Students at University of Richmond have begun the application process for this year's Taglit-Birthright Israel, a free ten-day trip to Israel.
Birthright, a not-for-profit educational organization, was founded in 1994. It offers a trip for young Jewish adults ages 18-26.
The purpose of the trip is to instill a love of Israel in the coming generations, said Andrew Goodman, Director of Jewish Life and campus rabbi. Sponsors of the trip want to ensure that future generations will have a connection to Israel, he said.
To be eligible for the trip, an applicant must have completed high school and have at least one parent of Jewish descent. An applicant must not have lived in Israel after the age of 12 nor have traveled to Israel on a peer educational trip.

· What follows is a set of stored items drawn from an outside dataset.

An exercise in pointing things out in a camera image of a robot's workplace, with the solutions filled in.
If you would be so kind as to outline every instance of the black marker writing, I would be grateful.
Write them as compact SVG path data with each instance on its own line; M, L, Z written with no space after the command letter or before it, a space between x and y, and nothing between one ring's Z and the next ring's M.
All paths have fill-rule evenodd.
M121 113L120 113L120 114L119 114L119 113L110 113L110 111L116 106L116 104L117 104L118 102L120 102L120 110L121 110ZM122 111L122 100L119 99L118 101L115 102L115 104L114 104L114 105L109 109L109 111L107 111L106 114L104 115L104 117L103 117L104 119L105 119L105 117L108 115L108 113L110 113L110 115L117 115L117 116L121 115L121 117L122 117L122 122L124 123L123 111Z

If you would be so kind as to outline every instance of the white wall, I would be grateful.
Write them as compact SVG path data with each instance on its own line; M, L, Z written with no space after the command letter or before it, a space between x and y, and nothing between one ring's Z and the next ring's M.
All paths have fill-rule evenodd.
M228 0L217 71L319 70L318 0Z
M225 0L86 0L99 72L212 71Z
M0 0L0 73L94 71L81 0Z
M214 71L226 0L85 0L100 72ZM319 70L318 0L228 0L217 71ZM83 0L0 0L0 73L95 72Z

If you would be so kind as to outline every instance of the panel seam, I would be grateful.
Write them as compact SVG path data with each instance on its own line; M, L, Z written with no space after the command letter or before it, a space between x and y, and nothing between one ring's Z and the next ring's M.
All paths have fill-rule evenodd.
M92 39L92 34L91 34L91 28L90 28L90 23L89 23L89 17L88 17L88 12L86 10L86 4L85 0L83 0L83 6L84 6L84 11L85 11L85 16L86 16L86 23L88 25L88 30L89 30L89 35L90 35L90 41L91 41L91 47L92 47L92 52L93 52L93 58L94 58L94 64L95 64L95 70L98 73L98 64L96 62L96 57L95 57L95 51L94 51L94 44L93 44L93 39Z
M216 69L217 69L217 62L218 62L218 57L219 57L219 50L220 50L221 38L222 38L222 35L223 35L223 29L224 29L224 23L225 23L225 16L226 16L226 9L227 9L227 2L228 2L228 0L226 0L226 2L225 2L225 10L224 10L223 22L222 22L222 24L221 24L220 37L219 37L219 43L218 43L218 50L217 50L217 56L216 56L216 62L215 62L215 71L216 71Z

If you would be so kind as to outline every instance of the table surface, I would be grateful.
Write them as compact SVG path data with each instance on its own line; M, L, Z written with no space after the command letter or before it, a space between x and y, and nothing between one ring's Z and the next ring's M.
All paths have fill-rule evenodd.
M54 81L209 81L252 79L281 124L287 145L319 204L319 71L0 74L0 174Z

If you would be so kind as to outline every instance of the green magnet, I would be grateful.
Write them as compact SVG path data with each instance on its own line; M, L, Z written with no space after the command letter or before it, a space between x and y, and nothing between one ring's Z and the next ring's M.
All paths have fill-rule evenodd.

"Israel is an incredible place," Rachel Poplack, a sophomore who attended the trip in May 2012, wrote in an email. "There is nothing like being in the majority when you have spent your whole life being in a religious minority."
Throughout the course of the trip, Poplack rode camels in the desert, hiked an abandoned mine field, kayaked in the Jordan River, climbed Masada and swam in the Dead Sea, among many other activities, she said.
Her two favorite parts of the trip were being covered with mud in the Dead Sea and visiting the Western Wall on Shabbat evening, she said.
"No matter how religious you are or what prayer means to you," she said, "when you walk up to the Wall and see the men and women separated and see people sobbing as they stick prayers into the cracks between the stones, it moves you."
Students can gain from Birthright personally and in the greater political and academic sense, she said. Poplack said she learned a lot about herself, the people she was with and most of all, the country.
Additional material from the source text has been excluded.